### Exercise objective
Please return the entries, omitting and altering nothing.

### Available data

......

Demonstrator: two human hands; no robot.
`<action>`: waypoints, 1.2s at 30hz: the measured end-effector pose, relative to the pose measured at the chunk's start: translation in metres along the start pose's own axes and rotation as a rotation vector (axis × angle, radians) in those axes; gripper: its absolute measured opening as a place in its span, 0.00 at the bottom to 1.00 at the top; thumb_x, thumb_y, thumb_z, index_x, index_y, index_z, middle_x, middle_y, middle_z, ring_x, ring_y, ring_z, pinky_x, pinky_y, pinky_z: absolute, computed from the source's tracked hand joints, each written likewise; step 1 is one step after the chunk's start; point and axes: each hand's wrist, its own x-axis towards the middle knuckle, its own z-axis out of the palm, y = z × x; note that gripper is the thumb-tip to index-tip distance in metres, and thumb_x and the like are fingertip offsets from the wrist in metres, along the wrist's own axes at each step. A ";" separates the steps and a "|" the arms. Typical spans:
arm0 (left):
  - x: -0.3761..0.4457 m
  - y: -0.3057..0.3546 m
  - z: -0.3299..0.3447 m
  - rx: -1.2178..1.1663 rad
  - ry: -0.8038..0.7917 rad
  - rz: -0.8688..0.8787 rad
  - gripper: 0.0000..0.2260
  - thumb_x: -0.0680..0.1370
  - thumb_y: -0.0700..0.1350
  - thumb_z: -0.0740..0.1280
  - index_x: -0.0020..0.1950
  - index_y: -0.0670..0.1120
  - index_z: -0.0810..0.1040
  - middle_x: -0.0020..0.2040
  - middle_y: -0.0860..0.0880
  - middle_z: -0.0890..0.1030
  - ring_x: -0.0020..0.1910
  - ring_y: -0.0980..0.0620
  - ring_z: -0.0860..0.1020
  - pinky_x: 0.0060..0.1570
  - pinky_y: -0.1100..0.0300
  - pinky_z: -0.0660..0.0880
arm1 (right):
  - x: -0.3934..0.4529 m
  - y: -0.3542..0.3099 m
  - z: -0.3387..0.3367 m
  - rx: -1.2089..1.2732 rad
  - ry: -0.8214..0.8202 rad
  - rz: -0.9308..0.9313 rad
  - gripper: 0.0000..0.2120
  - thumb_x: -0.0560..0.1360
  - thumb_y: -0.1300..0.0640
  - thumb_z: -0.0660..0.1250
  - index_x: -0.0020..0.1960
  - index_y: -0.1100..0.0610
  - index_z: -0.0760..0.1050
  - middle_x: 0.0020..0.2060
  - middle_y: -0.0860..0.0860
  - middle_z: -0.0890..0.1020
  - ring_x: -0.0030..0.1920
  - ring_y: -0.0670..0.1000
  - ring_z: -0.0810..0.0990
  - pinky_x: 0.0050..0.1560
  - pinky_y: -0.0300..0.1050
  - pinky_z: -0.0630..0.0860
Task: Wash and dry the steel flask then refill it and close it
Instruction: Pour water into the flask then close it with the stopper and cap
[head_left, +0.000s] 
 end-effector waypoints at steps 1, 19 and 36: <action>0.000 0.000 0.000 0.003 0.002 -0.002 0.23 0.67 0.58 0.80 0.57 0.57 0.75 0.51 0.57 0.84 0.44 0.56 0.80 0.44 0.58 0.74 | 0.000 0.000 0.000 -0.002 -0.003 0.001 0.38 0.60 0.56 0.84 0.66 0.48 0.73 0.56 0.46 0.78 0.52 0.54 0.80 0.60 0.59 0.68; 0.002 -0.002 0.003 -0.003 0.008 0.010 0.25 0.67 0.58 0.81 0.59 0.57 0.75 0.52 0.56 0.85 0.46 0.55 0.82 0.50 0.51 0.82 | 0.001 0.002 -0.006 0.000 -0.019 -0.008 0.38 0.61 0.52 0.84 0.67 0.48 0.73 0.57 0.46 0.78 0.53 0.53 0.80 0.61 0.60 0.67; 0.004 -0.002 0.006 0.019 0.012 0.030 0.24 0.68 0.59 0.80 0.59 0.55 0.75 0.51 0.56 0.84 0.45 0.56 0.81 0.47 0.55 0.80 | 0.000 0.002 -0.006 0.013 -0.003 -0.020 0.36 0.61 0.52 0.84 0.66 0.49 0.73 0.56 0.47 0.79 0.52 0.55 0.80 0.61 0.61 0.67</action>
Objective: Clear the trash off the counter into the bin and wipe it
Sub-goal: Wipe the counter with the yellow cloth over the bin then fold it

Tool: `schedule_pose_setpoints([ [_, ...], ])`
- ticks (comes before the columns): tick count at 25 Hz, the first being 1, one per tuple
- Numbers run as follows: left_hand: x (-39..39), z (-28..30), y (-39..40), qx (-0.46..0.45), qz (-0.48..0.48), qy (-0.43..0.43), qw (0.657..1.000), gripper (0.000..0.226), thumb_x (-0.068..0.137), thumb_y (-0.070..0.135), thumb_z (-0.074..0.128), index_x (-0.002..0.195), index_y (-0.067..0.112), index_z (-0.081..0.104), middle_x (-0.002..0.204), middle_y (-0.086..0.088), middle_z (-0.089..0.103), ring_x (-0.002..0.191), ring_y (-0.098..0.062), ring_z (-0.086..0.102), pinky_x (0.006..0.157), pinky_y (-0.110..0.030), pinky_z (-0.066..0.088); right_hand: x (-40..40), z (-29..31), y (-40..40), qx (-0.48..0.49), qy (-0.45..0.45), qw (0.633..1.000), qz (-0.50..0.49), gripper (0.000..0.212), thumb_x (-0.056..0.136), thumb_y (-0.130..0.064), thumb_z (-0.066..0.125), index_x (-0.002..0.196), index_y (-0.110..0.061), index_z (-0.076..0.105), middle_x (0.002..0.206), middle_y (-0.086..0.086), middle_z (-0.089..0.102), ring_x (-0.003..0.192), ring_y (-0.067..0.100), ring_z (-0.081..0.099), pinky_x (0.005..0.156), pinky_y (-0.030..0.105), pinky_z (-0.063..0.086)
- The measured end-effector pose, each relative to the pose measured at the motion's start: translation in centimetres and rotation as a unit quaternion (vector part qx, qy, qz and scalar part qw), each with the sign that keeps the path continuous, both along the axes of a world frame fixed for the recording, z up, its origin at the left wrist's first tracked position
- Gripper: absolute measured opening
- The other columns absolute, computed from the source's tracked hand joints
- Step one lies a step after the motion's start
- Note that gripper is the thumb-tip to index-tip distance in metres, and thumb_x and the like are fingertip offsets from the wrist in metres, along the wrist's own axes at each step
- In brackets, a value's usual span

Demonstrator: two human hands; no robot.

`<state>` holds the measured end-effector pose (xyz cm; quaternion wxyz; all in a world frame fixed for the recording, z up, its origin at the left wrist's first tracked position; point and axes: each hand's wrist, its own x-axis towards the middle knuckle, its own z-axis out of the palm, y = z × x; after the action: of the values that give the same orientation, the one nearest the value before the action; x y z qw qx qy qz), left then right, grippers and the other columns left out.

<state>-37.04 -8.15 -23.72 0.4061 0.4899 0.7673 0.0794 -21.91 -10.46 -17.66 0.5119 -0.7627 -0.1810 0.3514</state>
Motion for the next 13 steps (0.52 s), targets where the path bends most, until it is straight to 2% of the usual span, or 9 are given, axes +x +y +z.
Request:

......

### Solution
Demonstrator: two human hands; no robot.
`<action>`: waypoints, 1.2s at 30hz: the measured end-effector pose, relative to the pose measured at the chunk's start: translation in metres along the start pose's own axes and rotation as a rotation vector (axis × angle, radians) in those axes; gripper: its absolute measured opening as a place in its span, 0.00 at the bottom to 1.00 at the top; thumb_x, thumb_y, thumb_z, index_x, index_y, index_z, middle_x, middle_y, middle_z, ring_x, ring_y, ring_z, pinky_x, pinky_y, pinky_z: absolute, computed from the source's tracked hand joints, each written likewise; step 1 is one step after the chunk's start; point and axes: each hand's wrist, its own x-axis towards the middle knuckle, its own z-axis out of the palm, y = z × x; note that gripper is the thumb-tip to index-tip distance in metres, and thumb_x and the like are fingertip offsets from the wrist in metres, along the wrist's own axes at each step. A ";" separates the steps and a "|" the arms. Typical spans:
arm0 (left):
  - x: -0.3761..0.4457 m
  - y: -0.3057..0.3546 m
  - z: -0.3299..0.3447 m
  - rx: -1.2178..1.1663 rad
  - ry: -0.8038..0.7917 rad
  - rz: -0.8688..0.8787 rad
  - gripper: 0.0000..0.2260
  - thumb_x: -0.0680..0.1370
  - thumb_y: -0.0700..0.1350
  - thumb_z: -0.0740..0.1280
  - index_x: -0.0020..0.1950
  - index_y: -0.0670..0.1120
  - index_z: -0.0810..0.1040
  - middle_x: -0.0020..0.2040
  - middle_y: -0.0860..0.0880
  - middle_z: -0.0890..0.1030
  - ring_x: -0.0020..0.1910
  - ring_y: -0.0980..0.0620
  - ring_z: -0.0860..0.1020
  - pinky_x: 0.0060..0.1570
  - pinky_y: -0.1100..0.0300
  - pinky_z: -0.0660..0.0880
arm1 (right):
  - x: -0.3934..0.4529 m
  - y: -0.3542..0.3099 m
  - z: -0.3387..0.3367 m
  - rx: -1.2089..1.2732 rad
  - ry: -0.8214..0.8202 rad
  - rz: -0.9308..0.9313 rad
  - gripper: 0.0000..0.2120
  - thumb_x: -0.0560..0.1360
  - thumb_y: -0.1300..0.0640
  - thumb_z: -0.0660..0.1250
  - index_x: -0.0020..0.1960
  - index_y: -0.1100..0.0610
  - index_z: -0.0760..0.1050
  - middle_x: 0.0020..0.2060
  - middle_y: -0.0860..0.0860
  - middle_z: -0.0890..0.1020
  - ring_x: -0.0030..0.1920
  - ring_y: -0.0670..0.1000
  - ring_z: -0.0810..0.0990
  - pinky_x: 0.0050..0.1560
  - pinky_y: -0.0300..0.1050
  - pinky_z: -0.0630..0.0860
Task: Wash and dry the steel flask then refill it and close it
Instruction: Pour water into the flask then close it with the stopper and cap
[head_left, +0.000s] 
 end-effector waypoints at steps 1, 19 and 36: <action>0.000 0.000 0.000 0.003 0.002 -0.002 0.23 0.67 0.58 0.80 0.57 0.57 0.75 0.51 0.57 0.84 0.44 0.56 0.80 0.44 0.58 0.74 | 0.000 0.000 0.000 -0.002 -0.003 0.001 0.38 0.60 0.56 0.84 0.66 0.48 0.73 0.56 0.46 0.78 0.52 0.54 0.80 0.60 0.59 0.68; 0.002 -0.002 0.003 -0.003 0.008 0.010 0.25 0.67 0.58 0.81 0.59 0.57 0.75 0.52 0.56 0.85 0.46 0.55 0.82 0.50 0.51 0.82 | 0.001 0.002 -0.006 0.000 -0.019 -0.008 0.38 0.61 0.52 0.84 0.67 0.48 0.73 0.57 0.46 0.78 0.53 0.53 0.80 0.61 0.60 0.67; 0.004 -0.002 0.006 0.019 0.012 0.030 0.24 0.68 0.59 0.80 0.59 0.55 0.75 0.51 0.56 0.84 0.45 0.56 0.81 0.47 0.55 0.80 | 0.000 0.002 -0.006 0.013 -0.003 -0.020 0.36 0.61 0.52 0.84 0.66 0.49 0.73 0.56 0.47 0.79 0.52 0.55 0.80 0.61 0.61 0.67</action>
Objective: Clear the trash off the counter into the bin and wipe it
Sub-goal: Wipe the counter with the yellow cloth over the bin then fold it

Tool: `schedule_pose_setpoints([ [_, ...], ])`
- ticks (comes before the columns): tick count at 25 Hz, the first being 1, one per tuple
- Numbers run as follows: left_hand: x (-39..39), z (-28..30), y (-39..40), qx (-0.46..0.45), qz (-0.48..0.48), qy (-0.43..0.43), qw (0.657..1.000), gripper (0.000..0.226), thumb_x (-0.068..0.137), thumb_y (-0.070..0.135), thumb_z (-0.074..0.128), index_x (-0.002..0.195), index_y (-0.067..0.112), index_z (-0.081..0.104), middle_x (-0.002..0.204), middle_y (-0.086..0.088), middle_z (-0.089..0.103), ring_x (-0.002..0.191), ring_y (-0.098..0.062), ring_z (-0.086..0.102), pinky_x (0.006..0.157), pinky_y (-0.110..0.030), pinky_z (-0.066..0.088); right_hand: x (-40..40), z (-29..31), y (-40..40), qx (-0.48..0.49), qy (-0.45..0.45), qw (0.633..1.000), qz (-0.50..0.49), gripper (0.000..0.212), thumb_x (-0.056..0.136), thumb_y (-0.130..0.064), thumb_z (-0.066..0.125), index_x (-0.002..0.196), index_y (-0.110..0.061), index_z (-0.076..0.105), middle_x (0.002..0.206), middle_y (-0.086..0.086), middle_z (-0.089..0.102), ring_x (-0.003..0.192), ring_y (-0.067..0.100), ring_z (-0.081..0.099), pinky_x (0.005..0.156), pinky_y (-0.030..0.105), pinky_z (-0.063..0.086)
- The measured end-effector pose, each relative to the pose measured at the motion's start: translation in centimetres and rotation as a unit quaternion (vector part qx, qy, qz and scalar part qw), each with the sign that keeps the path continuous, both along the axes of a world frame fixed for the recording, z up, its origin at the left wrist's first tracked position
- Gripper: absolute measured opening
- The other columns absolute, computed from the source's tracked hand joints
- Step one lies a step after the motion's start
- Note that gripper is the thumb-tip to index-tip distance in metres, and thumb_x and the like are fingertip offsets from the wrist in metres, along the wrist's own axes at each step
- In brackets, a value's usual span

Demonstrator: two human hands; no robot.

`<state>` holds the measured end-effector pose (xyz cm; quaternion wxyz; all in a world frame fixed for the recording, z up, its origin at the left wrist's first tracked position; point and axes: each hand's wrist, its own x-axis towards the middle knuckle, its own z-axis out of the palm, y = z × x; after the action: of the values that give the same orientation, the one nearest the value before the action; x y z qw qx qy qz), left then right, grippers and the other columns left out.

<state>-37.04 -8.15 -23.72 0.4061 0.4899 0.7673 0.0794 -21.91 -10.46 -17.66 0.5119 -0.7627 -0.1810 0.3514</state>
Motion for the next 13 steps (0.52 s), targets where the path bends most, until it is straight to 2% of the usual span, or 9 are given, axes +x +y +z.
Request:

This output is complete as it stands.